● Task item:
Extract exactly those lines that lie between the start of the material and the line with "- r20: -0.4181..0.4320", including both boundary lines and no others.

● Source data:
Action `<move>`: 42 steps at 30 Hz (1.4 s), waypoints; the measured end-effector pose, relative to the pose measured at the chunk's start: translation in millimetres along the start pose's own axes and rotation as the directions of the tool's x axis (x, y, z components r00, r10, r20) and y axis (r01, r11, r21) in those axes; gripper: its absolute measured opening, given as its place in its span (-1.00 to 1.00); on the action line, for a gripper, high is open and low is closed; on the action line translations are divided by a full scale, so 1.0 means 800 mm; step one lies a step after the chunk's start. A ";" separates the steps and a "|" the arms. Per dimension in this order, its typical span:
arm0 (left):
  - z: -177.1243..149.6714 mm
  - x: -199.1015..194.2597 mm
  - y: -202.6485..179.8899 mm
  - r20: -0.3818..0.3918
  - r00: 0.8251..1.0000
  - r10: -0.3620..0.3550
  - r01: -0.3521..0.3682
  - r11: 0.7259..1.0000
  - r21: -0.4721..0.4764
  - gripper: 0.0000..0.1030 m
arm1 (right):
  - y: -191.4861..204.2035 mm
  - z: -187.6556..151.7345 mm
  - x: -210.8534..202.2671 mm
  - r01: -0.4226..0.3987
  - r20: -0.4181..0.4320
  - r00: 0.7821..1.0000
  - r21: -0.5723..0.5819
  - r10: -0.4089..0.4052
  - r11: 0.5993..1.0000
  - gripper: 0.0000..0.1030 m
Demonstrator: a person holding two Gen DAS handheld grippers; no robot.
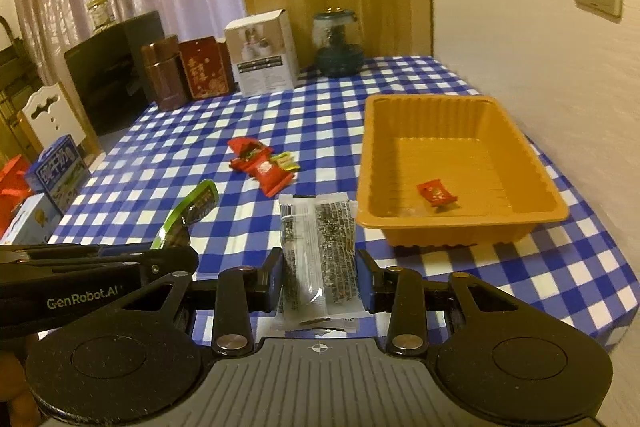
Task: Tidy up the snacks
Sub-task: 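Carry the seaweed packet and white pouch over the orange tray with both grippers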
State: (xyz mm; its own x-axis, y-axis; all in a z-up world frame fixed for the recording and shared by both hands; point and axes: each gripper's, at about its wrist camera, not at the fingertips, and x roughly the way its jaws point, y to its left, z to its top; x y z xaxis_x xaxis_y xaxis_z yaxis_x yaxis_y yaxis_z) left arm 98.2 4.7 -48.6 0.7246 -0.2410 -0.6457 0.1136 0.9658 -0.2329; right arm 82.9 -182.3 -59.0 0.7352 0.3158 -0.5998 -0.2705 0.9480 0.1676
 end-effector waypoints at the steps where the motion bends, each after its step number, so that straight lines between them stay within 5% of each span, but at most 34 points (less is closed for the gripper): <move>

● Exercise solution:
Action `<move>`: 42 steps at 30 Hz (1.4 s), waypoints; the measured end-effector pose, relative to the pose measured at the chunk's start: translation in millimetres along the start pose's own axes and rotation as the directions of the tool's x axis (x, y, z components r00, r10, r20) and y axis (r01, r11, r21) in those axes; gripper: its absolute measured opening, given as its place in its span (-1.00 to 1.00); on the action line, for a gripper, high is open and low is closed; on the action line translations are divided by a full scale, so 1.0 means 800 mm; step one lies a step after the chunk's start. A ";" separates the steps and a "|" the arms. Per dimension in this order, its typical span:
arm0 (left):
  - z: -177.1243..149.6714 mm
  - x: -199.1015..194.2597 mm
  - y: -202.6485..179.8899 mm
  - r20: -0.3818..0.3918
  - r00: 0.8251..1.0000
  - r10: -0.3620..0.3550
  - r01: -0.3521..0.3682
  - r11: 0.7259..1.0000
  - r21: -0.4721..0.4764
  - gripper: 0.0000..0.1030 m
arm1 (right):
  - y: -191.4861..204.2035 mm
  - z: -187.6556..151.7345 mm
  - x: -210.8534..202.2671 mm
  - r01: -0.4226..0.3987
  - r20: -0.4181..0.4320

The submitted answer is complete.